El nombre del pueblo. El nombre. 6.

Falcón me mandó a llamar para que dé el testimonio de lo que sabía sobre Martita. En la comisaría, mientras un ayudante escribía a máquina, pude escucharme relatar lo del teléfono y la espera. Mi mente estaba en otro lado, recorriendo junto a Malva el sendero que conduce al lago. No sé cómo me pasan estas cosas, pero tiendo a distraerme del mundo demasiado seguido. Más tarde, mientras dejaba la comisaría, tropecé con la razón de mi ensueño.

Recordé lo que ayer soñé. Estaba en el fondo de mi casa en el amanecer, y veía a muchas personas que entraban y se ponían a conversar. Entre ellas estaba Malva, pero apartada y con cara de aburrida. Yo trataba de acercarme a ella y sólo me alejaba. Un paso adelante significaba varios hacia atrás en ese sueño. No recuerdo dónde lo abandoné, sólo un insoportable difuminar de la figura de Malva hasta el vértigo.

El sabor que nos dejan los sueños se adueña de las impresiones del día. Nuestro carácter está dominado por las experiencias oníricas de la noche, somos caballeros o desatentos, esperanzados o tristes, osados o pusilánimes, geniales o absurdos según lo que hayamos soñado. Lo soñado nos lanza un velo, imposible de evadir, que filtra la realidad.

Caminaba hacia mi casa con el velo que me impedía asir la realidad. Mientras oscurecía, las calles vacías eran más hermosas que las conocidas y cada paso que daba extrañaba aún más mi entorno. De repente, mis ojos se humedecieron ante la ventisca fría y las hojas se reunieron alrededor de mis zapatos. Me vi súbitamente detenido por el remolino de hojas, que se alzaba hasta mi cintura. Y, mientras me agachaba para dispersarlas, fui tragado literalmente por ellas.

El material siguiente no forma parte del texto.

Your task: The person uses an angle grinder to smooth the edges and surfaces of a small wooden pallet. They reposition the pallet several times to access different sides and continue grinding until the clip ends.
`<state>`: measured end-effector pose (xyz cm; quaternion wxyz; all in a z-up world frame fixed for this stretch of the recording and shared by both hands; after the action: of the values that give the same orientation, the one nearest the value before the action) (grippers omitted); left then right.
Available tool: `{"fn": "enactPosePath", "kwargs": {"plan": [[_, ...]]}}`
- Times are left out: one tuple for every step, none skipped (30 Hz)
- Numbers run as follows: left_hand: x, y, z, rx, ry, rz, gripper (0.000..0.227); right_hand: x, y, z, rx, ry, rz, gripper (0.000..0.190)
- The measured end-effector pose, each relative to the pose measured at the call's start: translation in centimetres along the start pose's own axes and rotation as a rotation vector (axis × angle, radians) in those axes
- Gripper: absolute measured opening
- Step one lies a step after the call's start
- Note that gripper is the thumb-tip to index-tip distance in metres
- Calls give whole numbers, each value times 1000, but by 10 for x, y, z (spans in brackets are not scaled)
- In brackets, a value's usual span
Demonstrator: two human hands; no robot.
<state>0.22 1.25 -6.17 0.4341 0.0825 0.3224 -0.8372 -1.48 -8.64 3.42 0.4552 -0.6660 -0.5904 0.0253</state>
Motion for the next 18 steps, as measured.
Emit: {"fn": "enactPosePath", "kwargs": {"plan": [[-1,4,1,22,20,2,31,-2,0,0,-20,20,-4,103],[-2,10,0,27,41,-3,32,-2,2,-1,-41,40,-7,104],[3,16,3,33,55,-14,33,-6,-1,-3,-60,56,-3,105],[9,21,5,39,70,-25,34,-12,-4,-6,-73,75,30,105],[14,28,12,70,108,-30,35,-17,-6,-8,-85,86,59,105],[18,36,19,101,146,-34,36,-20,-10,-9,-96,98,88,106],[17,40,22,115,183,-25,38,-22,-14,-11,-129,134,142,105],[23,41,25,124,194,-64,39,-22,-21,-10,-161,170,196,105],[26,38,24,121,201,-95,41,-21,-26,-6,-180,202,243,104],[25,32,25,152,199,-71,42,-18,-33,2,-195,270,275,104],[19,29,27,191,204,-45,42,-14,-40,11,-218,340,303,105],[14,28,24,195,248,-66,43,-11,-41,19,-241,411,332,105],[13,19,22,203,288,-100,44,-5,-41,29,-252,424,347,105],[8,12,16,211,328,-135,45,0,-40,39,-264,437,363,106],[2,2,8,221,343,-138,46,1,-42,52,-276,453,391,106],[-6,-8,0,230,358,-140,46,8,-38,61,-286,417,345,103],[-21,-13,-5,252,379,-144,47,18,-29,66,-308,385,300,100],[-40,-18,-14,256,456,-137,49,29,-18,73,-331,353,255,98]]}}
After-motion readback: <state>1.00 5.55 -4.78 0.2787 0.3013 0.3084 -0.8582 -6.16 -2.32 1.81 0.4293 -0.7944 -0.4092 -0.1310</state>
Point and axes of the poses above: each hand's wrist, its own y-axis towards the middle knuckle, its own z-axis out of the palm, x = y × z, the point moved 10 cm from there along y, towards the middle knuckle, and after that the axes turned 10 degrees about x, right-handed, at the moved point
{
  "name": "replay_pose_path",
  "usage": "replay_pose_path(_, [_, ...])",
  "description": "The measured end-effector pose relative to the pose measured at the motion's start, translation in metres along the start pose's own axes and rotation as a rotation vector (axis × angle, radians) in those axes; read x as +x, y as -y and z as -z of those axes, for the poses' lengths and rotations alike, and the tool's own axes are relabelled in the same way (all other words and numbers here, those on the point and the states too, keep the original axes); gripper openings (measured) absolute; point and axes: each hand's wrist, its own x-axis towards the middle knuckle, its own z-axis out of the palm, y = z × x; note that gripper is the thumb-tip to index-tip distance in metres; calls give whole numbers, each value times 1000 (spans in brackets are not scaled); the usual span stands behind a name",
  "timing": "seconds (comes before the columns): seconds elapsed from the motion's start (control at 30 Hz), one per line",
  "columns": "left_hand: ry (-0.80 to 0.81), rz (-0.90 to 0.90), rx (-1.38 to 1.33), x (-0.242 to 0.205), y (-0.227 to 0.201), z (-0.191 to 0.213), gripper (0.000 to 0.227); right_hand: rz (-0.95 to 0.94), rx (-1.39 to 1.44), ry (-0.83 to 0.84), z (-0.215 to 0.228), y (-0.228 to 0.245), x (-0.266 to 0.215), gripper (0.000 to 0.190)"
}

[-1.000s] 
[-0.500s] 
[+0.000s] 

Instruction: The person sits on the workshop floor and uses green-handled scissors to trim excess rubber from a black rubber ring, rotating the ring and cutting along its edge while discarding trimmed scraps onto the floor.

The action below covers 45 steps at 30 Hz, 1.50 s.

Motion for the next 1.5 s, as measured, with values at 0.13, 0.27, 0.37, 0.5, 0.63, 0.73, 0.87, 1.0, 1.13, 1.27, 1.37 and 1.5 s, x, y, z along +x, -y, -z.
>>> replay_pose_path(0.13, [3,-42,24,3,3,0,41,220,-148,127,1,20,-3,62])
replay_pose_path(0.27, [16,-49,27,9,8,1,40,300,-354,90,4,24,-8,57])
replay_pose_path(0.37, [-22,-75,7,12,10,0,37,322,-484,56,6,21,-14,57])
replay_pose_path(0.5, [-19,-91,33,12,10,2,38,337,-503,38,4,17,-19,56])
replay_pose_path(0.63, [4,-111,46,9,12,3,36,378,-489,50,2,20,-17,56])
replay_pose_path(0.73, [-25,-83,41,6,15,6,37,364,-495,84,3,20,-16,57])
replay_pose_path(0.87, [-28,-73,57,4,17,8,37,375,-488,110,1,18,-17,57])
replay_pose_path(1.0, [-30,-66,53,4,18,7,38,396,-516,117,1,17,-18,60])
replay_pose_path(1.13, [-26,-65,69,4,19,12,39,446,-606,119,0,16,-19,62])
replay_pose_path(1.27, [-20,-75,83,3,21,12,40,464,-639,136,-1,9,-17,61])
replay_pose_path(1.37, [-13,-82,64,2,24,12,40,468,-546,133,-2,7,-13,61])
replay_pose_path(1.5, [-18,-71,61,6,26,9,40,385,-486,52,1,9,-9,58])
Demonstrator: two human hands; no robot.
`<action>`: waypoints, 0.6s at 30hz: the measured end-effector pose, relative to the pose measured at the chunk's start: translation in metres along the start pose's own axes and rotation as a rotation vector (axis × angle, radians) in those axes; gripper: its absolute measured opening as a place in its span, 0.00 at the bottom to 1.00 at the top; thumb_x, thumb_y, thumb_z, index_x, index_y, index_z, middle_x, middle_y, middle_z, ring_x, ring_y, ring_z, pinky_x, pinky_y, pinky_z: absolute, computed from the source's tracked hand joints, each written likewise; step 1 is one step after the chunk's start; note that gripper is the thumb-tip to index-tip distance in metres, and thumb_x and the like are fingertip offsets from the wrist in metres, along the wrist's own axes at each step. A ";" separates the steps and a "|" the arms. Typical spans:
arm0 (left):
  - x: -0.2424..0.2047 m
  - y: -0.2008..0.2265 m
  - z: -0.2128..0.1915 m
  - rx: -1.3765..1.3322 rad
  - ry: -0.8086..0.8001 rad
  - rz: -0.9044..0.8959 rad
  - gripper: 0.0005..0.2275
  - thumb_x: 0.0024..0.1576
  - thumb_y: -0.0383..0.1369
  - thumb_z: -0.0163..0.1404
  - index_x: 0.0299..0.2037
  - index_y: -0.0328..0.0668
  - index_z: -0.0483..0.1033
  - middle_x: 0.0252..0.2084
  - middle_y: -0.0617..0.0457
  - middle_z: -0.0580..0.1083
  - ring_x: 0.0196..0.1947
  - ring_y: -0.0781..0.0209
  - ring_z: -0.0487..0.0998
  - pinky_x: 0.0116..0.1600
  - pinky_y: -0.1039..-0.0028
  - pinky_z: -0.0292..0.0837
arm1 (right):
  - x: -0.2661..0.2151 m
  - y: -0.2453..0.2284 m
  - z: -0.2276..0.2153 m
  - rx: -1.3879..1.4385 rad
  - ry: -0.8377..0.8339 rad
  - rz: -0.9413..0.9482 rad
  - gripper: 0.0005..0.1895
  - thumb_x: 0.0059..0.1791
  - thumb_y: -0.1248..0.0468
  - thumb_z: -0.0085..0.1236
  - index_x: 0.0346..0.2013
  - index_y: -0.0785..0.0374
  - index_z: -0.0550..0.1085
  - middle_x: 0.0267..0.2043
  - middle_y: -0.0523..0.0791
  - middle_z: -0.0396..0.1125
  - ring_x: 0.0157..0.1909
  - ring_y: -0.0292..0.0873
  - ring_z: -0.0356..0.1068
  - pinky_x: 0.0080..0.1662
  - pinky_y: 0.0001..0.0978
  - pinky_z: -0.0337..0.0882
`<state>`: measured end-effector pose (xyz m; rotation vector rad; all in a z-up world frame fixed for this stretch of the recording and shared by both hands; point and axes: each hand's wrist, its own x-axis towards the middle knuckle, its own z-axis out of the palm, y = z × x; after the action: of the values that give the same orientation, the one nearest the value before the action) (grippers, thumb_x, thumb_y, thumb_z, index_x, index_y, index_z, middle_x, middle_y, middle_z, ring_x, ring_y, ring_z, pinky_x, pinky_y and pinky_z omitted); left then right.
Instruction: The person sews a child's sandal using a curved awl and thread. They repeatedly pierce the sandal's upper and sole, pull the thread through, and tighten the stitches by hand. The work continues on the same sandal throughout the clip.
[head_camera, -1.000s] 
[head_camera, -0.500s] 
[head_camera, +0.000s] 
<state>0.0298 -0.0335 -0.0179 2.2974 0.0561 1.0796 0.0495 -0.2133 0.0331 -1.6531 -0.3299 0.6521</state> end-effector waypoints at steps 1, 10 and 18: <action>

De la oscuridad me vi lanzado a otra calle, tal vez otra noche, donde una mansión se levantaba. La reja de la entrada, abierta, invitaba a transitar la senda circundada de arbustos que terminaba en una escalera de mármol. Mientras subía con el objeto de alcanzar una inmensa y oscura puerta de madera, en cuyo centro un león mordía eternamente una argolla resbalé.

Al abrir los ojos, la punzada en la frente era insoportable. Mi sangre brillaba en el escalón. Desde allí pude ver cómo, delante de los cactus largos del jardín delantero, dos chicos me señalaban y reían.

Iba a levantarme para enfrentarlos cuando las hojas que pisaban los chicos se izaron en el aire y volaron hacia mí, envolviéndome en el acto y devolviéndome a los verdaderos caminos de este mundo, a las calles de mi pueblo.

Por lo visto, había entrado en el ensueño bruscamente. Debo reconocer que, después, al cruzar la calle, sentí una especie de escalofrío ante un pequeño remolino de hojas que había delante de un sauce.

por Adrián Gastón Fares.

PD: Recomiendo que lean esa enorme novela que es Más que humano, de Theodore Sturgeon, escritor de otro género que este libro, pero que no se nota, me gusta cuando el género no se nota, precedió a Bradbury y otros admirados, pero la humanidad, la sensibilidad, y el talento de Sturgeon se lee en cada párrafo de Más que humano. Y, más que nada, gracias a la persona que me la recomendó.